GIVEN MATERIAL.
+---+
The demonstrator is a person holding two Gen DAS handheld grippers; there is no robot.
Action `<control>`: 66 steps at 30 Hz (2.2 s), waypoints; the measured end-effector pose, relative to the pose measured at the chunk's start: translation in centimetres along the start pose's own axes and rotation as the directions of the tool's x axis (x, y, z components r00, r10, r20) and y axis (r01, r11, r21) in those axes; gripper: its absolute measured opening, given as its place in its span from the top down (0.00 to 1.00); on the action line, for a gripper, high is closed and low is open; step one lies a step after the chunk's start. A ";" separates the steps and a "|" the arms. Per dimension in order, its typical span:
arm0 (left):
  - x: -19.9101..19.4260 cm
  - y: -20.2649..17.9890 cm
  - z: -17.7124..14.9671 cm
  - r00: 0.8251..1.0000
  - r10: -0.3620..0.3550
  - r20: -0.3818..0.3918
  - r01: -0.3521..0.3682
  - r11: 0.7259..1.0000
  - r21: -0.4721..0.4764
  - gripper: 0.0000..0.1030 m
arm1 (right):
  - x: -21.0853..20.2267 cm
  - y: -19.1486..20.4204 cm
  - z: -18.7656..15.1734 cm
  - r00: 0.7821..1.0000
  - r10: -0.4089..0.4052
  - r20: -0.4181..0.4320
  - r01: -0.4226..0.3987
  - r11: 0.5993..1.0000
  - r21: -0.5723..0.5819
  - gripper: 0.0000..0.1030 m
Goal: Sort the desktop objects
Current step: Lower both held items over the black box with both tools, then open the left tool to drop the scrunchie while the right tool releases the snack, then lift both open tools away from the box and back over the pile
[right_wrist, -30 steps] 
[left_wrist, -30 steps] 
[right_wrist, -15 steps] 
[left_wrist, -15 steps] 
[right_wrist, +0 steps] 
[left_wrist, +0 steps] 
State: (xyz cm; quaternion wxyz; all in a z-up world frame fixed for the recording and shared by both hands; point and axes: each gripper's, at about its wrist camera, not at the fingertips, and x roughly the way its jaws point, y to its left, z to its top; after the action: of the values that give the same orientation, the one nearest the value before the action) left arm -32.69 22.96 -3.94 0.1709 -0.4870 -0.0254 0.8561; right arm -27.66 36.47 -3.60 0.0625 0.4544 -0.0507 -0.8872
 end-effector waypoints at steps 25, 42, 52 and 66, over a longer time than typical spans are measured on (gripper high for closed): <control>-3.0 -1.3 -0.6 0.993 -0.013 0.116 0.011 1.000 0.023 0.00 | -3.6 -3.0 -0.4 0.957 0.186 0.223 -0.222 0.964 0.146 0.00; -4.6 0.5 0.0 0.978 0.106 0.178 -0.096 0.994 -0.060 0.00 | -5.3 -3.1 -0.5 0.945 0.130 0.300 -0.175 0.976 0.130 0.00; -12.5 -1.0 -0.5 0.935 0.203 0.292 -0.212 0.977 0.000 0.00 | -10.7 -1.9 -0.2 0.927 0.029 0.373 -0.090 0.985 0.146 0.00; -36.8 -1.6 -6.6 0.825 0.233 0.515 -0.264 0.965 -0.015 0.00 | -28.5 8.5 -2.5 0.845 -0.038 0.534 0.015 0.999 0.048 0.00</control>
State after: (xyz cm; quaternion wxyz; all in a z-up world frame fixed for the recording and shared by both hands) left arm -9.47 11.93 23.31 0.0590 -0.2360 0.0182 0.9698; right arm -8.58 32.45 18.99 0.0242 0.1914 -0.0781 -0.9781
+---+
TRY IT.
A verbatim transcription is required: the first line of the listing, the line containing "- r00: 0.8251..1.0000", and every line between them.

WRITTEN SOLUTION.
The demonstrator is a person holding two Gen DAS handheld grippers; there is no robot.
Action `<control>`: 66 steps at 30 Hz (2.2 s), waypoints; the measured end-effector pose, relative to the pose measured at the chunk's start: translation in centimetres along the start pose's own axes and rotation as the directions of the tool's x axis (x, y, z components r00, r10, r20) and y axis (r01, r11, r21) in those axes; gripper: its absolute measured opening, given as its place in its span from the top down (0.00 to 1.00); on the action line, for a gripper, high is closed and low is open; step one lies a step after the chunk's start. A ";" separates the steps and a "|" the arms. Per dimension in order, its typical span:
arm0 (left):
  - x: -19.9101..19.4260 cm
  - y: -20.2649..17.9890 cm
  - z: -17.7124..14.9671 cm
  - r00: 0.8251..1.0000

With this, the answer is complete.